Nellia : la meilleure raison de me battre contre l’arthrite

Je suis maman ! Après 10 ans de vie de couple, après plusieurs fausses couches et une chirurgie pour l’endométriose suivie d’un diagnostic d’arthrite rhumatoïde, je suis enfin maman !

Les trois dernières années ont été semées d’embûches de toutes sortes, et d’autres obstacles se dressent devant moi, mais la naissance de notre fille m’a fait revoir mes priorités et me donne l’énergie nécessaire pour me battre contre la maladie.

J’ai toujours été très active et ambitieuse. J’ai fait l’université, le bac et la maîtrise et j’ai poursuivi au deuxième cycle en administration publique. J’envisageais même une carrière politique et un peu par hasard, je suis devenue productrice télé.

Mes premiers symptômes sont apparus plusieurs années avant mon diagnostic par une grande fatigue que j’associais à une surcharge de travail. Mais à l’automne 2016, j’ai eu de l’inflammation dans les mains et les poignets.  Mon médecin m’a fait passer des tests sanguins et m’a dirigée en rhumatologie. Après un mois stressant d’appels, j’ai réussi à trouver une nouvelle rhumatologue qui était à la recherche de patients. Le diagnostic est tombé en mai 2017 : polyarthrite rhumatoïde.

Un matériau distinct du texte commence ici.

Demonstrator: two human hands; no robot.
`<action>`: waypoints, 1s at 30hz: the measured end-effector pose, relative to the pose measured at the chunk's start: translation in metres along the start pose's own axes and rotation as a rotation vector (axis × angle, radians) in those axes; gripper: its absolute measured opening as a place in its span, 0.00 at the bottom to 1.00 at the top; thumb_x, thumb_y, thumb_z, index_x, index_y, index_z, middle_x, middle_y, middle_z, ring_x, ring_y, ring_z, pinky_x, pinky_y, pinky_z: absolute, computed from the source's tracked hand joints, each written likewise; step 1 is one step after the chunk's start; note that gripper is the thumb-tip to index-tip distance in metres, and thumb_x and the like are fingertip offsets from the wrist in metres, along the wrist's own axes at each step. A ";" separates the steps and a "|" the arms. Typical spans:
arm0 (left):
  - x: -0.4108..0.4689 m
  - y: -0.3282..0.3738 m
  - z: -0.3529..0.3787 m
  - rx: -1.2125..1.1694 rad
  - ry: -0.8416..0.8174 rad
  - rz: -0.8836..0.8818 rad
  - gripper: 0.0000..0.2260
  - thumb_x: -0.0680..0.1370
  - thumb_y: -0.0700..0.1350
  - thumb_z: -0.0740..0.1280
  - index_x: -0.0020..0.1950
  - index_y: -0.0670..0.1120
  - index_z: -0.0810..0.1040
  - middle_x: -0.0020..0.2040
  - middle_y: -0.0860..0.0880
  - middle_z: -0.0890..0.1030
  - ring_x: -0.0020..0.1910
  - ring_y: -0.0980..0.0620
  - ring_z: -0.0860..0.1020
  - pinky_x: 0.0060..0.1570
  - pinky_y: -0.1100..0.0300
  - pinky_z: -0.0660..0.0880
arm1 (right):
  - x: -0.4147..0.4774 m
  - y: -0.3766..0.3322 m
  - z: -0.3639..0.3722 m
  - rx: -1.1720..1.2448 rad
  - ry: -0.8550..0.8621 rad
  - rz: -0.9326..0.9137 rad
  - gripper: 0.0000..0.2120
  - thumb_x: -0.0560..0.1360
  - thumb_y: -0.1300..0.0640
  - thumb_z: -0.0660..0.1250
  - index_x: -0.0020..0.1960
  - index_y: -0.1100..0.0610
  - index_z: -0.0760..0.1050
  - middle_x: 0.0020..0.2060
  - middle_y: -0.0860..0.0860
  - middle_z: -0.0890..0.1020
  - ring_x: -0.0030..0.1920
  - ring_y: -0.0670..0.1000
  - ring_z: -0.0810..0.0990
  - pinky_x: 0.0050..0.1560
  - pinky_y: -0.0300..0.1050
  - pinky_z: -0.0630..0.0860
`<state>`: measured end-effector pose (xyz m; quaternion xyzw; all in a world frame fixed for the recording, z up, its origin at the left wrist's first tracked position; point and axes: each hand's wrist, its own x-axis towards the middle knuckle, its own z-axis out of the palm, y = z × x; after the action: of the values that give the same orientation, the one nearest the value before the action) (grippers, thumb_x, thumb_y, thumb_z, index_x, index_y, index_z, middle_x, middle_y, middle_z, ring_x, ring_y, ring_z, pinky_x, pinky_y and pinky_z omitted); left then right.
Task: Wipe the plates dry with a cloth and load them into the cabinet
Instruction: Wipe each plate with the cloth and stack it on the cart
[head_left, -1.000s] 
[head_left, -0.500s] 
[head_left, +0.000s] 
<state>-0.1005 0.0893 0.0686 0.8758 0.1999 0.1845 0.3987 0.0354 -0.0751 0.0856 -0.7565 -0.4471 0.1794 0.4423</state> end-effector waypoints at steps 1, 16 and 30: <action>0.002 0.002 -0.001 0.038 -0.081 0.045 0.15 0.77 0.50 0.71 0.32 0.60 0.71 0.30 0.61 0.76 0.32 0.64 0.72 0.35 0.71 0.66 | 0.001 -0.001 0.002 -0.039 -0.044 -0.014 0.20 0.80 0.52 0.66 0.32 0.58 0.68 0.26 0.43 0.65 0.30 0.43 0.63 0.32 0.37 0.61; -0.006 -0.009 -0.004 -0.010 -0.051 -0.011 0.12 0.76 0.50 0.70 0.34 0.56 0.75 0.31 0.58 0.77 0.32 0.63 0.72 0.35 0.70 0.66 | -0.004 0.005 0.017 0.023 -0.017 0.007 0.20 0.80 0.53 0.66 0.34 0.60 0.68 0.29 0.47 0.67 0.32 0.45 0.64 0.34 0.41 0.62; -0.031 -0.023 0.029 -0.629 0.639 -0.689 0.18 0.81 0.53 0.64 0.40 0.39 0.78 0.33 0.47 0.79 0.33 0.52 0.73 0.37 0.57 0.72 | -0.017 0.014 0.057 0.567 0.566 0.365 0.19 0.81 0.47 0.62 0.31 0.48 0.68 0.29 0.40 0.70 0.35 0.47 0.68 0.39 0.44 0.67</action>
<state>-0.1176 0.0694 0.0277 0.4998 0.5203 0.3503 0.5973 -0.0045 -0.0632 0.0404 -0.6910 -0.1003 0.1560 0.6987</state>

J’avais 36 ans, la tête pleine de projets personnels et professionnels ; ce diagnostic a été un gros choc. Mon monde s’effondrait, c’était la fin de la vie que j’avais.

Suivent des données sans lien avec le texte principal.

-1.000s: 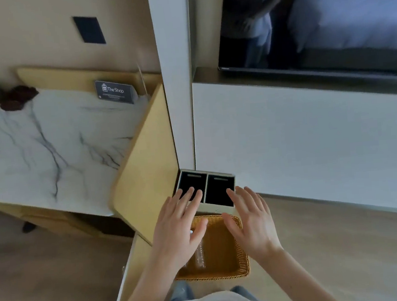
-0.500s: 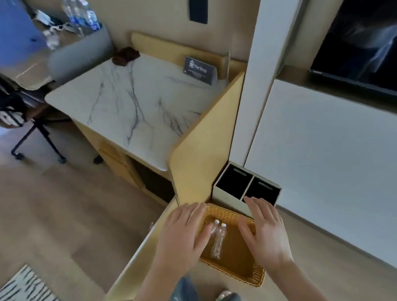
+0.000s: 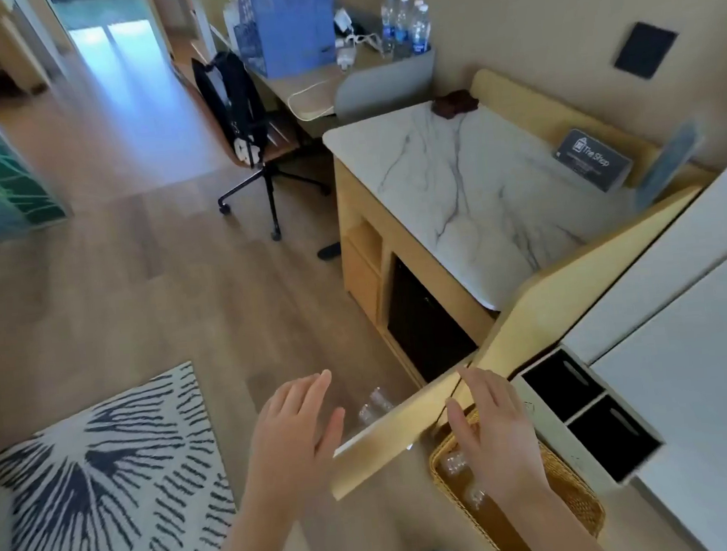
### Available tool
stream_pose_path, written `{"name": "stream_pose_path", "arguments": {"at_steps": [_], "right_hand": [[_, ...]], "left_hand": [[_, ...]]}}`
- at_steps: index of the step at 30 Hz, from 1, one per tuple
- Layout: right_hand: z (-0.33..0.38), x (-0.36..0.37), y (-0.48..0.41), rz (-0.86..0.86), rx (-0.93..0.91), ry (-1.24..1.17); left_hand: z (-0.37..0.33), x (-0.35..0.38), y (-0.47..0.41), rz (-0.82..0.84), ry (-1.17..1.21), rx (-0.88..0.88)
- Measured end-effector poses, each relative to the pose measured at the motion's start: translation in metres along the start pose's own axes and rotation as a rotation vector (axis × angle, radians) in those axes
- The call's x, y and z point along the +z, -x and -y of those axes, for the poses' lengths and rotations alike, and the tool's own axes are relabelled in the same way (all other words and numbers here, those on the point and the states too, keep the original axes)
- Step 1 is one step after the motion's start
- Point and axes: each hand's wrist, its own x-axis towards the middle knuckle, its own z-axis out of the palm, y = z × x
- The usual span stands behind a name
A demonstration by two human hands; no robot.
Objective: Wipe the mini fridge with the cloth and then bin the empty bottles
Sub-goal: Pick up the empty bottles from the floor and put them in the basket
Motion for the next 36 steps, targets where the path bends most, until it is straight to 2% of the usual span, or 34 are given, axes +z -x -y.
{"name": "stream_pose_path", "arguments": {"at_steps": [8,12,15,20,27,32,36], "right_hand": [[0.181,0.113,0.014,0.053,-0.067,-0.063],[0.261,0.146,0.026,0.099,-0.11,-0.083],[0.294,0.157,0.029,0.093,-0.078,-0.074],[0.31,0.165,0.015,0.067,-0.017,-0.052],[0.294,0.184,-0.027,-0.034,0.118,-0.023],[0.293,0.199,-0.097,-0.136,0.179,-0.034],[0.303,0.189,-0.165,-0.193,0.194,-0.072]], "left_hand": [[0.194,-0.089,0.048,0.025,-0.09,-0.072],[0.262,-0.141,0.058,0.03,-0.113,-0.057],[0.294,-0.164,0.051,0.046,-0.108,-0.039],[0.318,-0.166,0.022,0.064,-0.076,0.033],[0.324,-0.15,-0.049,0.102,-0.038,0.122],[0.339,-0.139,-0.138,0.19,-0.065,0.205],[0.335,-0.141,-0.228,0.169,-0.084,0.299]]}}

Nous voulions un bébé depuis plusieurs années, j’ai été opérée pour l’endométriose l’année précédente, nous étions fins prêts et on nous demandait d’attendre 6 mois avant de réessayer d’avoir un enfant, alors que je ne devais pas tarder, parce que l’endométriose, ça revient ! Finalement, après le délai requis, je suis tombée enceinte.

Pour contrôler ma polyarthrite, j’ai pris le Plaquenil, sécuritaire pendant la grossesse. Il y a toute une série de décisions très personnelles qu’on doit prendre quand on est enceinte et atteinte de polyarthrite rhumatoïde, surtout par rapport aux médicaments et la question de l’allaitement qui suit. J’aurais pu arrêter le traitement, mais je voulais me donner toutes les chances et être en santé.

J’ai beaucoup lu sur la maladie. Toute l’information trouvée sur le site internet de la Société de l’arthrite m’a énormément aidé : les médicaments, les formes de maladies, les témoignages et l’évolution de la recherche pour l’espoir...

Pendant ma grossesse, j’ai eu trois crises d’inflammation au premier trimestre, mais par la suite, la maladie s’est endormie, c’était le bonheur total ! Cependant, à partir du début du troisième trimestre, il y a eu un problème de croissance du fœtus et on a dû provoquer l’accouchement qui s’est tout de même déroulé et de façon naturelle. Nellia est arrivée dans notre vie !

Six semaines après l’accouchement, ma polyarthrite est revenue en force. J’ai été traitée avec de la cortisone en plus du Plaquenil, ce qui a bien fonctionné. Six mois plus tard, j’ai commencé à avoir de nouvelles douleurs qui ne ressemblaient pas aux douleurs de la polyarthrite : mal au dos persistant, mal aux talons, beaucoup de fatigue… Lors d’un rendez-vous de suivi, ma rhumatologue m’a annoncé que j’avais la spondylarthrite. C’était en mai 2019. Ce fut comme un coup de marteau. Le deuxième. Et un nouveau médicament s’est ajouté à mon traitement. Depuis trois mois, ça va plutôt bien, mais j’ai encore des douleurs et on essaie d’ajuster la dose.

J’ai la chance d’avoir un bébé plutôt calme et je suis aussi bien entourée, avec mes parents qui sont très présents et mon conjoint qui est là à 100 %. Malgré tout, c’est dur et nous avons eu des périodes difficiles. Je ne suis plus tout à fait la même. J’ai mal, je suis très fatiguée, impatiente. Les moments de détentes et de couple sont sacrifiés pour le sommeil. Notre intimité en souffre, mais nous sommes solides, je le vois comme un dur moment à passer.

Ma carrière a toujours été quelque chose d’extrêmement important pour moi. La maladie m’a fait réaliser que je me définissais par mon travail. En réalité, je prenais très peu de temps pour moi, je n’avais pas de loisir et je travaillais avec mon conjoint (réalisateur), donc nous vivions notre vie de couple à travers notre vie professionnelle. Depuis, nous privilégions les moments en famille, entourés de ceux que l’on aime. Et avec Nellia, l’accent n’est plus sur la maladie. Je vis pour donner à notre fille une belle vie pour qu’elle puisse s’épanouir. Le fait qu’elle soit là me donne une raison de me battre.